I have it on good authority from my brother, the mayor of Woodstock, Ont., that doing his job is no walk in the park. I have no reason to doubt that.
However, if being the mayor of a city with less than 40,000 people isn’t easy, what’s it like to be mayor of a city the size of Edmonton?
I think it’s quite frustrating. Listen to our mayor’s voice the next time you hear him describing yet another instance of the inability of city councillors to make a quick decision, the right decision, or any decision.
Some of the reason for that frustration accrues from the weak mayoral system that is used in most parts of Canada. Under this system, the mayor usually sits as a member of the municipal council. In such systems, the mayor has one vote in common with all other members of council and no executive powers. That means the mayor cannot hire and fire, and there are very few important decisions the mayor can make without a majority of votes of council.
The mayor as first among equals has a nice sound to it, but in reality it rings hollow. No matter how smart, capable, driven or visionary the mayor is, he or she must rely on the votes of others to get anything done. This is problematic when councillors get stuck on what they think is good for their wards and cannot or will not see the needs of the city as a whole.

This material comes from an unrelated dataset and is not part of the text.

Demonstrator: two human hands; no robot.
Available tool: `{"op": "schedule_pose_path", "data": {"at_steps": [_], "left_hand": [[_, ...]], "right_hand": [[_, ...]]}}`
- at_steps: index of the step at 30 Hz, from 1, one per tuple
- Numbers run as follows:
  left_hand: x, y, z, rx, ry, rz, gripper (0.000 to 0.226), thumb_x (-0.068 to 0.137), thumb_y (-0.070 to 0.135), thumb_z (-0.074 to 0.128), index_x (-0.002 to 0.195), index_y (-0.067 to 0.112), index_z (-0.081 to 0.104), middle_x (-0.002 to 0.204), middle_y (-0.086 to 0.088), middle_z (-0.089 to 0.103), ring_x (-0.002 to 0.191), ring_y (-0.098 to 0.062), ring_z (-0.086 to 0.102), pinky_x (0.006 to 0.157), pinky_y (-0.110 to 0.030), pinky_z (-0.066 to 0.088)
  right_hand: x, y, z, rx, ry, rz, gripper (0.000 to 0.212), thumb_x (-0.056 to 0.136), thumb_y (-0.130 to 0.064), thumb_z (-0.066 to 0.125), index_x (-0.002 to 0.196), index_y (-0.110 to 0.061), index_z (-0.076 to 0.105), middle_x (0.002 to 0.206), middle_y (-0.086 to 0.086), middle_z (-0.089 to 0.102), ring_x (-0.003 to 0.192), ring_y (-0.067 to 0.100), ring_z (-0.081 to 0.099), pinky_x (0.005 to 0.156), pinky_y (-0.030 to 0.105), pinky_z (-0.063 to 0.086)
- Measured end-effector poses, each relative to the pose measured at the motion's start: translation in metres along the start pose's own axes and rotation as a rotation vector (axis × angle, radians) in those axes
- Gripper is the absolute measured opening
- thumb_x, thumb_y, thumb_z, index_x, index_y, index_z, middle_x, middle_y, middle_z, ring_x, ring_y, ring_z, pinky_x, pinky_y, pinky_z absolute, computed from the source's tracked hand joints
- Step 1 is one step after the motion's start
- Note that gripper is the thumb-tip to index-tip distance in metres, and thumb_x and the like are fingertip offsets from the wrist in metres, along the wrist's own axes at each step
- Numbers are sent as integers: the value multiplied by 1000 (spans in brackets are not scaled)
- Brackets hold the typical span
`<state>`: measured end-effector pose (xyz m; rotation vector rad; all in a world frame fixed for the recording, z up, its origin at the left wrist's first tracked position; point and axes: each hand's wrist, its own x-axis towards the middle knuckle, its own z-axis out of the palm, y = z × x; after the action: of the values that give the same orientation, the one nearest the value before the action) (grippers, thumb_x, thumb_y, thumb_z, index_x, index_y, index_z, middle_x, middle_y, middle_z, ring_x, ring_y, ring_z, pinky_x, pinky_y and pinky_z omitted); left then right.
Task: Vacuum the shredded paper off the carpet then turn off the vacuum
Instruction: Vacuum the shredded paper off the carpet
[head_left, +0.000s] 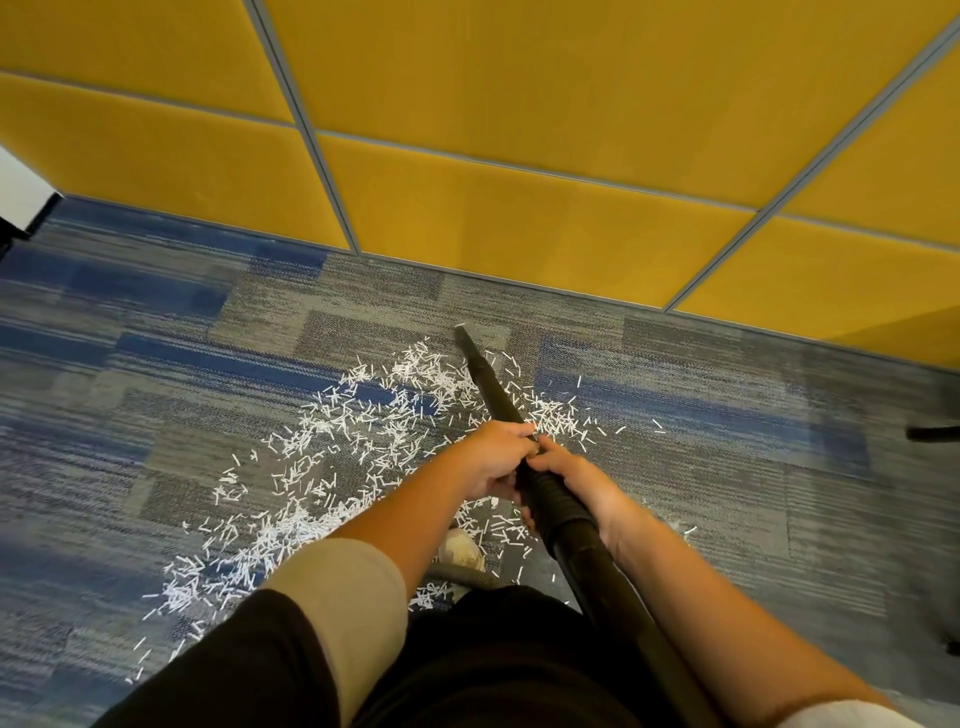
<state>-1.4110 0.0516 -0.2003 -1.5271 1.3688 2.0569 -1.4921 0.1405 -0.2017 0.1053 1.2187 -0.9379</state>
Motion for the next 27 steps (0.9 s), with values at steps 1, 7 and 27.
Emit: {"op": "schedule_pose_path", "data": {"at_steps": [1, 7, 27], "left_hand": [[-2, -1, -3, 1, 2, -2, 46, 98, 11, 45, 142, 25, 42, 82, -3, 52, 53, -9, 42, 52, -26, 53], [-4, -5, -14, -23, 33, 4, 45, 98, 11, 45, 141, 23, 44, 80, -2, 50, 51, -9, 41, 48, -25, 52], [-6, -3, -16, -103, 99, -6, 41, 96, 11, 44, 134, 24, 49, 89, -4, 56, 61, -13, 51, 58, -29, 53]], "right_hand": [[1, 0, 2, -8, -7, 3, 35, 94, -7, 40, 125, -23, 42, 75, 17, 52, 43, 23, 51, 39, 27, 49], [3, -3, 12, -47, -33, 20, 32, 94, -6, 40, 121, -22, 44, 78, 18, 52, 43, 23, 52, 39, 26, 49], [13, -6, 18, -127, -43, -3, 27, 92, -6, 40, 113, -21, 47, 73, 15, 53, 42, 22, 50, 38, 25, 48]]}}
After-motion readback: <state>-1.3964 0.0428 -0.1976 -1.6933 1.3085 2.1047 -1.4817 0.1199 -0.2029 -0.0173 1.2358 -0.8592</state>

If we had party politics at the municipal level as they do in Vancouver, perhaps things would be different. We could elect a slate of candidates with a particular platform and then they would be obligated to work with each other to turn the platform into a reality.
If the mayor had executive powers, he could fire people who are clearly incompetent. First on my list would be capital construction general manager Mike Koziol, who didn’t think it was important to tell council about a $5.8-million hike in consultant’s fees for overhauling the Quesnell Bridge because a cost overrun had already been factored in.
Factored in? Our recent tax increase amounts to about $70 per household. Maybe Koziol and his boys weren’t too worried that a $5.8-million jump in cost would wipe out increased revenue from 82,000 average households.
Little wonder you can hear frustration in the mayor’s voice.